- **About this exercise**:
Using the data below, output a verbatim copy of the lines between the one holding "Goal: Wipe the" and the one holding "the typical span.", inclusive, without any pictures.

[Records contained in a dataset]
-.-.-

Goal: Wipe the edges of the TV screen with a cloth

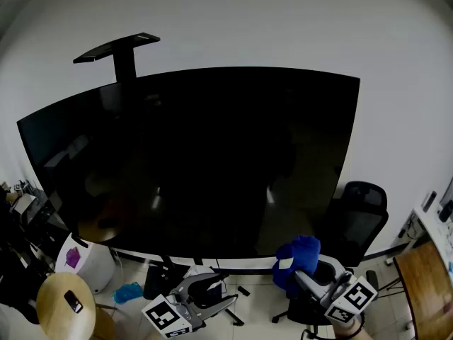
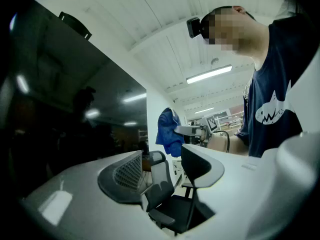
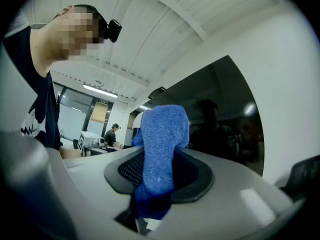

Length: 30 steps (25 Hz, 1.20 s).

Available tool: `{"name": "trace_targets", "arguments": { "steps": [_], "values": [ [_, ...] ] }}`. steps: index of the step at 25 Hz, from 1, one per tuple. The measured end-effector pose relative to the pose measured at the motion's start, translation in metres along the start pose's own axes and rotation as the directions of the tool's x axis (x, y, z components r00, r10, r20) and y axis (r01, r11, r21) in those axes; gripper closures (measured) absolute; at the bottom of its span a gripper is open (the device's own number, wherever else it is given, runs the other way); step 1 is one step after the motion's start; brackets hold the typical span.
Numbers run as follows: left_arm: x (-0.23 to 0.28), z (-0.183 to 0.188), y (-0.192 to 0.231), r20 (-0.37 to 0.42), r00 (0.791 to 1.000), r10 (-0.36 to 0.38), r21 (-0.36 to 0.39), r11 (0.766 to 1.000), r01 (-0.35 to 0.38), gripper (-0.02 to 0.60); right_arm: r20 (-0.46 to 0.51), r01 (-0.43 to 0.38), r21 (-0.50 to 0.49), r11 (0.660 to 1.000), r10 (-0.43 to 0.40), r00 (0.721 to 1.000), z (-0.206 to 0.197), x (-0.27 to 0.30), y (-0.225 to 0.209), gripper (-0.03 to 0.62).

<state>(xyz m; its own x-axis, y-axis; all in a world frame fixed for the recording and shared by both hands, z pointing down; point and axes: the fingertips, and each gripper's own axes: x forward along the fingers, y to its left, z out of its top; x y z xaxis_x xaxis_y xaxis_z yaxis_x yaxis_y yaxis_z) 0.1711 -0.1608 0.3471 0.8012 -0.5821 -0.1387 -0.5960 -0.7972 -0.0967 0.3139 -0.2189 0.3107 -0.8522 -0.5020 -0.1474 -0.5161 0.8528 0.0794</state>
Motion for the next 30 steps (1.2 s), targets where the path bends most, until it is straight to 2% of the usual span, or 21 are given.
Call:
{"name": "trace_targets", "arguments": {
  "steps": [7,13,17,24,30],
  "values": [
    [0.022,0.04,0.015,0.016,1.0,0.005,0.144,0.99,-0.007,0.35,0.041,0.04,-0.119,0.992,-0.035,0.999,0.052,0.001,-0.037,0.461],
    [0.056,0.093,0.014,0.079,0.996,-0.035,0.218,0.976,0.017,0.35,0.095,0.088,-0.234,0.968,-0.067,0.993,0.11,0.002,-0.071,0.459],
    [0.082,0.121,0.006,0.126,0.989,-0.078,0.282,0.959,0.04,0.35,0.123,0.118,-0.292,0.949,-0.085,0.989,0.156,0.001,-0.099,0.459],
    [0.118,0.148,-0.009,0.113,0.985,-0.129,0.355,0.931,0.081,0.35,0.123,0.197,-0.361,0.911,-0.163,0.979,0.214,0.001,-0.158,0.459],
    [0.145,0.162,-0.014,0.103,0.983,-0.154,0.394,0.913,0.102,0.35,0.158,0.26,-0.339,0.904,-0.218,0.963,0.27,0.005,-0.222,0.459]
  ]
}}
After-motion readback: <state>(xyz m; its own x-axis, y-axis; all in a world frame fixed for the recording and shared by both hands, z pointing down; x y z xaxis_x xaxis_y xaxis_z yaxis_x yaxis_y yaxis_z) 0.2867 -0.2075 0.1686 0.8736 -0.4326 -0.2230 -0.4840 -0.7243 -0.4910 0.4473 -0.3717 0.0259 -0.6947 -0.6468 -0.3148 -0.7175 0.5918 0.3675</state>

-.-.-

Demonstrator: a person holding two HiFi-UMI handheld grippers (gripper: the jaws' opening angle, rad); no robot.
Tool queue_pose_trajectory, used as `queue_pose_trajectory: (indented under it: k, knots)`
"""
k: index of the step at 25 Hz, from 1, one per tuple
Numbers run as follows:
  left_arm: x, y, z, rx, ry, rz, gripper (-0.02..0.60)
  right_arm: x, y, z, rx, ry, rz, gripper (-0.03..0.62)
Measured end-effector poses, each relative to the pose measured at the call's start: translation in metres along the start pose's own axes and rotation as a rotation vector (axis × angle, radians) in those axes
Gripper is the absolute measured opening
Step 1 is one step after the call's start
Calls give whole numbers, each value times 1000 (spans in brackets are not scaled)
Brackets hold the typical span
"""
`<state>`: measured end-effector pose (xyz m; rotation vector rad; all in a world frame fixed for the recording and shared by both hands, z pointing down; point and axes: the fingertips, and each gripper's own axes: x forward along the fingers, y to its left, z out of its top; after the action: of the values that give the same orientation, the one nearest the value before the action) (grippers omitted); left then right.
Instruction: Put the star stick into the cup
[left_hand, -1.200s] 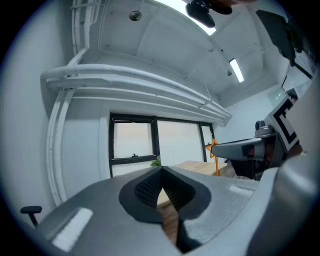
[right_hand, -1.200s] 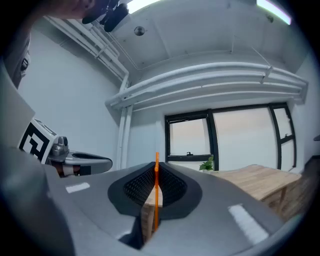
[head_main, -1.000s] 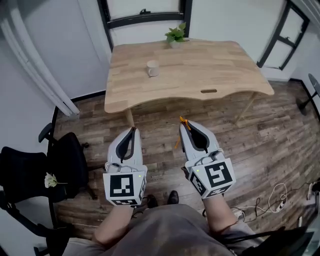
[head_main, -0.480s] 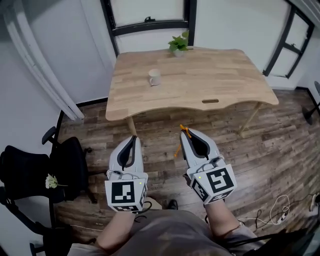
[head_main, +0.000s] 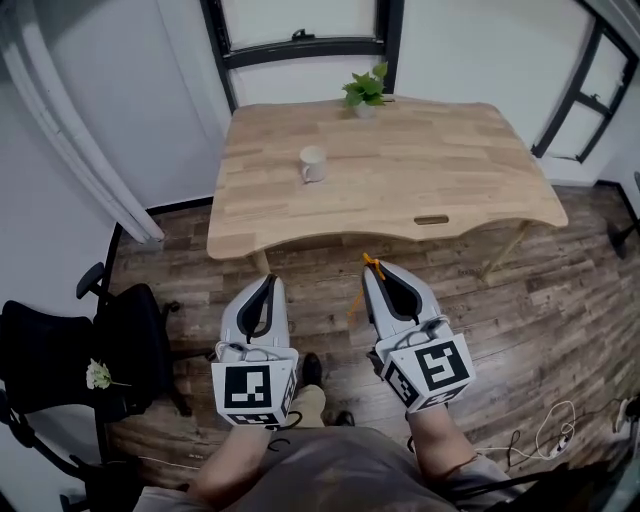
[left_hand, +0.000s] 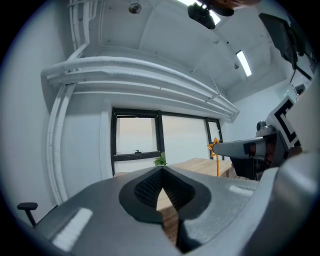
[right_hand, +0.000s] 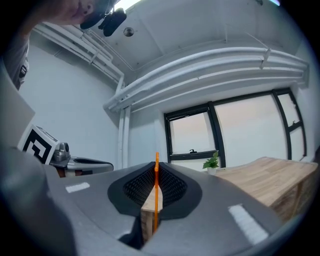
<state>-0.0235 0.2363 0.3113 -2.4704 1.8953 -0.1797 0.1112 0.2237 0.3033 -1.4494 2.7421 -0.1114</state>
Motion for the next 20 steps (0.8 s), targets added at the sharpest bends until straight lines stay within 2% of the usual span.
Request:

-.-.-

- **Exercise response**:
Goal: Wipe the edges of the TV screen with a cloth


Length: 30 steps (25 Hz, 1.20 s).

Available tool: `{"name": "trace_targets", "arguments": { "steps": [_], "values": [ [_, ...] ] }}`. steps: index of the step at 25 Hz, from 1, one per tuple. The measured end-effector pose relative to the pose measured at the motion's start, translation in metres along the start pose's own axes and rotation as the directions of the tool's x axis (x, y, z components r00, r10, r20) and y axis (r01, r11, r21) in those axes; gripper closures (measured) absolute; at the bottom of its span a gripper is open (the device's own number, wherever else it is given, runs the other way); step 1 is one step after the motion's start; brackets hold the typical span.

Nothing else is needed, and the exercise is over.